For the data below, work out how many lines include the string "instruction" and report only the number.

Data entries:
════

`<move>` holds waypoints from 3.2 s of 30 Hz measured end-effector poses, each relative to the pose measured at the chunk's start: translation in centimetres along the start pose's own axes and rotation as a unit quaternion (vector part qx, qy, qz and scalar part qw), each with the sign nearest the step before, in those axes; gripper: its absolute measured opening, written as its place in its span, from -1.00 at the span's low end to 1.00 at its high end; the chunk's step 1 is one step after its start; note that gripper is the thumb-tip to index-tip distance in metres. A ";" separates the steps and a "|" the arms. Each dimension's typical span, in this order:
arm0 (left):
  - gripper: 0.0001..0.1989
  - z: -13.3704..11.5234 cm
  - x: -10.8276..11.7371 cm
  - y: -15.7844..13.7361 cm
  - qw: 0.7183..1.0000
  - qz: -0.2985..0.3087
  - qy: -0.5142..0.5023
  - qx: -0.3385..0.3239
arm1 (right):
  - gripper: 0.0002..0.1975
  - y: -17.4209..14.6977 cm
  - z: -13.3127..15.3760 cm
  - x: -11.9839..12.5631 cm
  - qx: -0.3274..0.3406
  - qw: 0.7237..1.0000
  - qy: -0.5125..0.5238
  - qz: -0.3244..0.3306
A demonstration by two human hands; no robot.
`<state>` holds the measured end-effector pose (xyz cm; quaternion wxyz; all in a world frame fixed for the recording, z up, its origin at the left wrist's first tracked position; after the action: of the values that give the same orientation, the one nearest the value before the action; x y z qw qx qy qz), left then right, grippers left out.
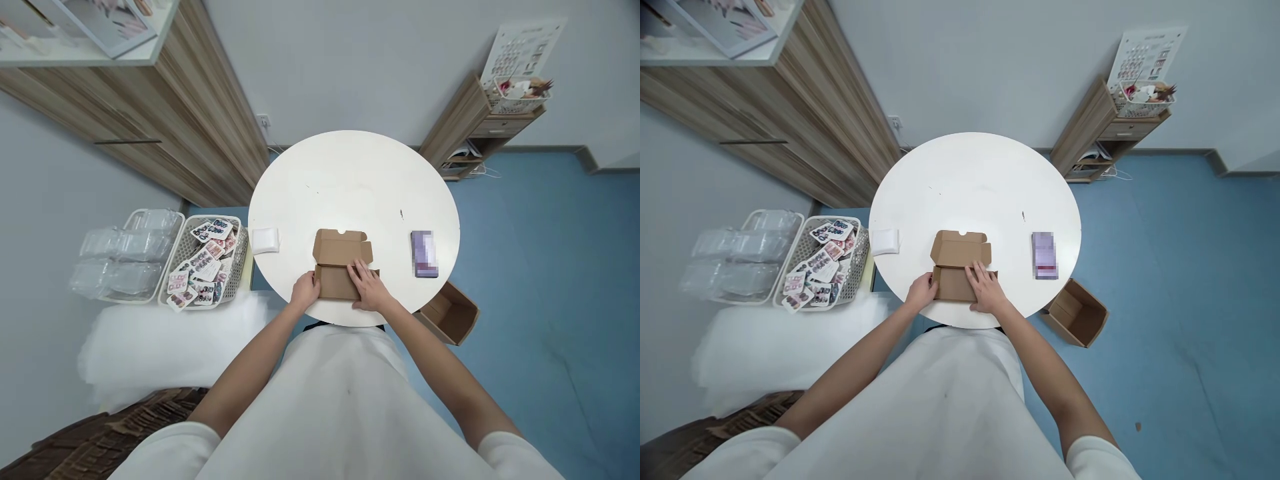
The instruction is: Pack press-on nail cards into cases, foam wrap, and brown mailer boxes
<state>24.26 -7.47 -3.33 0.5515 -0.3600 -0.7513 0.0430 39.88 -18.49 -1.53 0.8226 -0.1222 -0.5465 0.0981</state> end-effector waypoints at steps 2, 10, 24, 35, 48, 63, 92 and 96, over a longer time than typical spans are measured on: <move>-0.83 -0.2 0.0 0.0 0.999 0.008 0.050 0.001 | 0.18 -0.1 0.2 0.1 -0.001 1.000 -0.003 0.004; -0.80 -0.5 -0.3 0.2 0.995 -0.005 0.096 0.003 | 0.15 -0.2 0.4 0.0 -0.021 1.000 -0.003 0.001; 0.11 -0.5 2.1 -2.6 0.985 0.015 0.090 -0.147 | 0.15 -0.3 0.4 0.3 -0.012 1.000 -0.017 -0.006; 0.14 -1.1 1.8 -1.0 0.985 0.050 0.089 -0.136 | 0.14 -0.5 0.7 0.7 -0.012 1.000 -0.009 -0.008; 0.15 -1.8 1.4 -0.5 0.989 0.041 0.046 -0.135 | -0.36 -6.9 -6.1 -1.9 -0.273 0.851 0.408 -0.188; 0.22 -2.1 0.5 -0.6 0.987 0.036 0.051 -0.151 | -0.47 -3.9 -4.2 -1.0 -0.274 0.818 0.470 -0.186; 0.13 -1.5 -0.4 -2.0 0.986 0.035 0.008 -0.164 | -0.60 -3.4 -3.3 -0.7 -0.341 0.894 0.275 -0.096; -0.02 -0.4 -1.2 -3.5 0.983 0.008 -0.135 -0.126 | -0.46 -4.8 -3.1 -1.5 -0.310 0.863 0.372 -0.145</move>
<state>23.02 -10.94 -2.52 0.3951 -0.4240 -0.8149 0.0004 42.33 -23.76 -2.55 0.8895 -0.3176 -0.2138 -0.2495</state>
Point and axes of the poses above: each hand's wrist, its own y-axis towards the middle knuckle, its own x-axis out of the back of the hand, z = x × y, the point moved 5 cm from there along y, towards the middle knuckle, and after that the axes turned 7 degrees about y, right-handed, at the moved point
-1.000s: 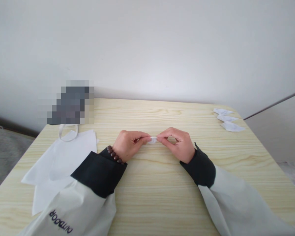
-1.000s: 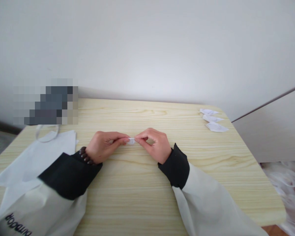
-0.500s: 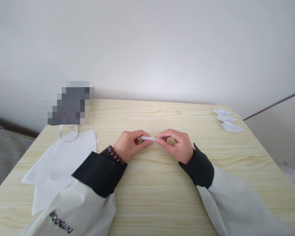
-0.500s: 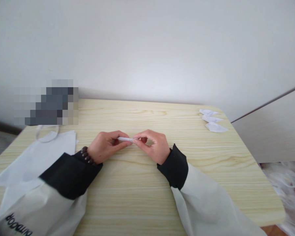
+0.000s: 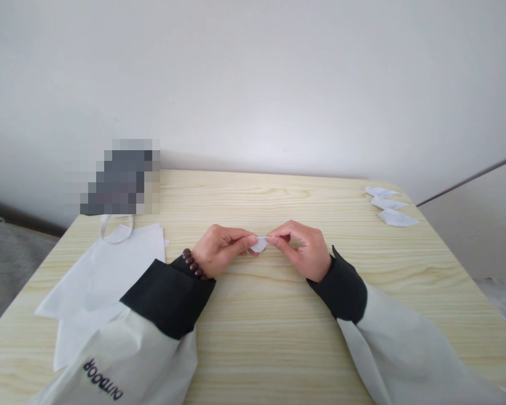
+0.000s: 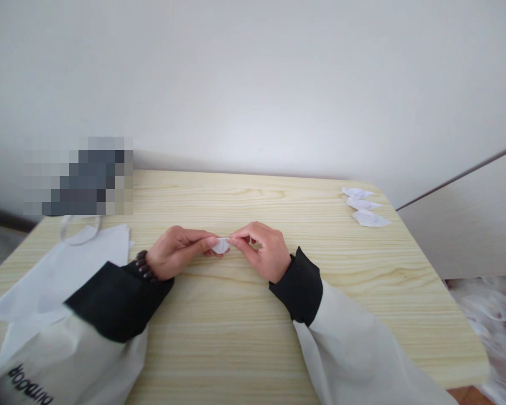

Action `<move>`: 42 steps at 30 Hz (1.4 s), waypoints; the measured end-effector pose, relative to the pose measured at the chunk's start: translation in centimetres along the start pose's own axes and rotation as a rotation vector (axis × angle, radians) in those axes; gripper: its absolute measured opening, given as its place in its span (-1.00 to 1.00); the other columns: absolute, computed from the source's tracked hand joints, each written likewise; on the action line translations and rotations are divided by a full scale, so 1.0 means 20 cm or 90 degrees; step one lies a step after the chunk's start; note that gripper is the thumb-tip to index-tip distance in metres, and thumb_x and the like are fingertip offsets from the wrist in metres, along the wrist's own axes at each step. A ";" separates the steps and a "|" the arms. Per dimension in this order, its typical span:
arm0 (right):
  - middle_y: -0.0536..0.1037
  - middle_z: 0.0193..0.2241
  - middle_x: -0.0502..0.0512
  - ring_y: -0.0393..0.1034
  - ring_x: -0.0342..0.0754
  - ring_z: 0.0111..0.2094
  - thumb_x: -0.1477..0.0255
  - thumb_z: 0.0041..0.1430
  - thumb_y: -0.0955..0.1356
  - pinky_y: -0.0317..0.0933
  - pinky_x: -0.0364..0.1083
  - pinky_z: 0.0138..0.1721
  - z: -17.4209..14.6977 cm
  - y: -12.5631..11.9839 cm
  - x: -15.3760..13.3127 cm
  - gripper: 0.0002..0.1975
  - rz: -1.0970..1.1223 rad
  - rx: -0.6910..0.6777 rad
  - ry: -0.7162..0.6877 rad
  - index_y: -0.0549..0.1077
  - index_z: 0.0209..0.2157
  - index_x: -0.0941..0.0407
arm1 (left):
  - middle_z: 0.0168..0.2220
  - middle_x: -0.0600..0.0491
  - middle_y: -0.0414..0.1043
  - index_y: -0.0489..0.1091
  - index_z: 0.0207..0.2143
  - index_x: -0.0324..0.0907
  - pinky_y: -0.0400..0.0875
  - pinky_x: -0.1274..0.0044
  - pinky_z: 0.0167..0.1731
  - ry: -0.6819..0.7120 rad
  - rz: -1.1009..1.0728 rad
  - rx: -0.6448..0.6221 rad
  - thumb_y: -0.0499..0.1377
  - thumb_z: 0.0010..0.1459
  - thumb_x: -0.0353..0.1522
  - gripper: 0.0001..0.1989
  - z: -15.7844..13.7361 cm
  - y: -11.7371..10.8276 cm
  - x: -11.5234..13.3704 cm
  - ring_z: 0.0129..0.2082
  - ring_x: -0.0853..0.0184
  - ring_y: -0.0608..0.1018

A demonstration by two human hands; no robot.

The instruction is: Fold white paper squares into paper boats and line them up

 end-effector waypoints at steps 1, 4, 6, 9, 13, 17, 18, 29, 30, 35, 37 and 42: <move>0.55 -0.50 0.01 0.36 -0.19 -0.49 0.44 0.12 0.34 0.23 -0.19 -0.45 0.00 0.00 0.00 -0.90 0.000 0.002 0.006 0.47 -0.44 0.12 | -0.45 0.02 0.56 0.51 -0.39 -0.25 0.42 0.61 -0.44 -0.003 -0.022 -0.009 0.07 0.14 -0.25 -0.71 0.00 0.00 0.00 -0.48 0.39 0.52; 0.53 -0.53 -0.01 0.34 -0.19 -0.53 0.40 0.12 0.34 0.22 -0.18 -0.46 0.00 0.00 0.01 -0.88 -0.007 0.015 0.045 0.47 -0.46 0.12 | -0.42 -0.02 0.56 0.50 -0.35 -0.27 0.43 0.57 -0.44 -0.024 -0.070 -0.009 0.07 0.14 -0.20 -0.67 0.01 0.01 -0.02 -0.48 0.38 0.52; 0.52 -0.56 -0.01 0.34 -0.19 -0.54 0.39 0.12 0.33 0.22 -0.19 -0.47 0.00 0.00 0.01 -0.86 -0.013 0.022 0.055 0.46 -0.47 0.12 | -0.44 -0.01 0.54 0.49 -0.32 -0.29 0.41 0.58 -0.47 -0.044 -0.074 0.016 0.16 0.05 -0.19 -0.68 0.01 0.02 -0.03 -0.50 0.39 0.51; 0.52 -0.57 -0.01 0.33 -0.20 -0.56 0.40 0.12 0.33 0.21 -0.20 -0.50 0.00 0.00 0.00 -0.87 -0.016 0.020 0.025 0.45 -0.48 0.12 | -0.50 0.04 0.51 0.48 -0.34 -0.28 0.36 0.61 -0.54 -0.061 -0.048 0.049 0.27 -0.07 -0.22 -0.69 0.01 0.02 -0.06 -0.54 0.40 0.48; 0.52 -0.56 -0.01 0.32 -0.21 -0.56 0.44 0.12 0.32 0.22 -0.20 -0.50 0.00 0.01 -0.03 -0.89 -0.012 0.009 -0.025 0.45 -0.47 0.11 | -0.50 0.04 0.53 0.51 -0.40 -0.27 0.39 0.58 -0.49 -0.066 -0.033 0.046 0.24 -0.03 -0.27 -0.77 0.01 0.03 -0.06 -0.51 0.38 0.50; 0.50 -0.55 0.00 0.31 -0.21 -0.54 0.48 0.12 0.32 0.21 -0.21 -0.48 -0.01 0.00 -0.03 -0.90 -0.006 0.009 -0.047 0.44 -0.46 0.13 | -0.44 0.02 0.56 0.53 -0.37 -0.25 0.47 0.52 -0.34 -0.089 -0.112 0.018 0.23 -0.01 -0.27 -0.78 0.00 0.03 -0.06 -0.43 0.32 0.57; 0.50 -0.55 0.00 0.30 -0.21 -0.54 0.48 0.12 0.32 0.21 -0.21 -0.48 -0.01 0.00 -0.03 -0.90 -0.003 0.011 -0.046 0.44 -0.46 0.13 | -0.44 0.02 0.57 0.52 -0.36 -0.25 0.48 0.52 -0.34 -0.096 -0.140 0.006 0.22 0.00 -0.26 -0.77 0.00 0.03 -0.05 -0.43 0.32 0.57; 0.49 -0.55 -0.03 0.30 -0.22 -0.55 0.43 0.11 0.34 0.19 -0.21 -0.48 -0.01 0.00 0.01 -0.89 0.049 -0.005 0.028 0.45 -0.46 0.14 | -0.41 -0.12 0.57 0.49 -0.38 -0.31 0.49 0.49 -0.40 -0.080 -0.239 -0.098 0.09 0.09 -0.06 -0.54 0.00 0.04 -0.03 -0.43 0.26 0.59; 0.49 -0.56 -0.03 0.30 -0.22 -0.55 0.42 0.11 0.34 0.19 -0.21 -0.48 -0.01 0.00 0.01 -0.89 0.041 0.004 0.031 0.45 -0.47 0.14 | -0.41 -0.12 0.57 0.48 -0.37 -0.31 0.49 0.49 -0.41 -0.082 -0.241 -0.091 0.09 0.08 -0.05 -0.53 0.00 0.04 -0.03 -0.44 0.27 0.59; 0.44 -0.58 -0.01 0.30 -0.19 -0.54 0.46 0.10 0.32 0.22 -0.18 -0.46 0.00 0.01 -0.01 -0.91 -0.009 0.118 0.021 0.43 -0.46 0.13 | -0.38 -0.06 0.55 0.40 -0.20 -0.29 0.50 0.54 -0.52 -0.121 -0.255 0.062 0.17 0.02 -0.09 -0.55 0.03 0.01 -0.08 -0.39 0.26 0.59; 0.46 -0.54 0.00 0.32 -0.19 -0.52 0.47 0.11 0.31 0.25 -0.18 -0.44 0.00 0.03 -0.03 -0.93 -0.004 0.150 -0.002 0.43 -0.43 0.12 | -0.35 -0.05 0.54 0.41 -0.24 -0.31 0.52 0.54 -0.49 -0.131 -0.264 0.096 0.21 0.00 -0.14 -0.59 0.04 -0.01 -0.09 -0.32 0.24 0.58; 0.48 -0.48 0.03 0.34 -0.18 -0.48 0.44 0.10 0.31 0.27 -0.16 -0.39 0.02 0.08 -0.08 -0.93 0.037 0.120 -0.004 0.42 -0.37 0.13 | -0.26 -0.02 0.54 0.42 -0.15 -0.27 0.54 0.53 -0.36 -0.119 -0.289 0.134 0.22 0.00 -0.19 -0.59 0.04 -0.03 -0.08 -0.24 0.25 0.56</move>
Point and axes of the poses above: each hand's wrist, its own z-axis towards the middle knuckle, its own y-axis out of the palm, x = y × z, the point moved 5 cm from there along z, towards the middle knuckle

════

→ **Task answer**
2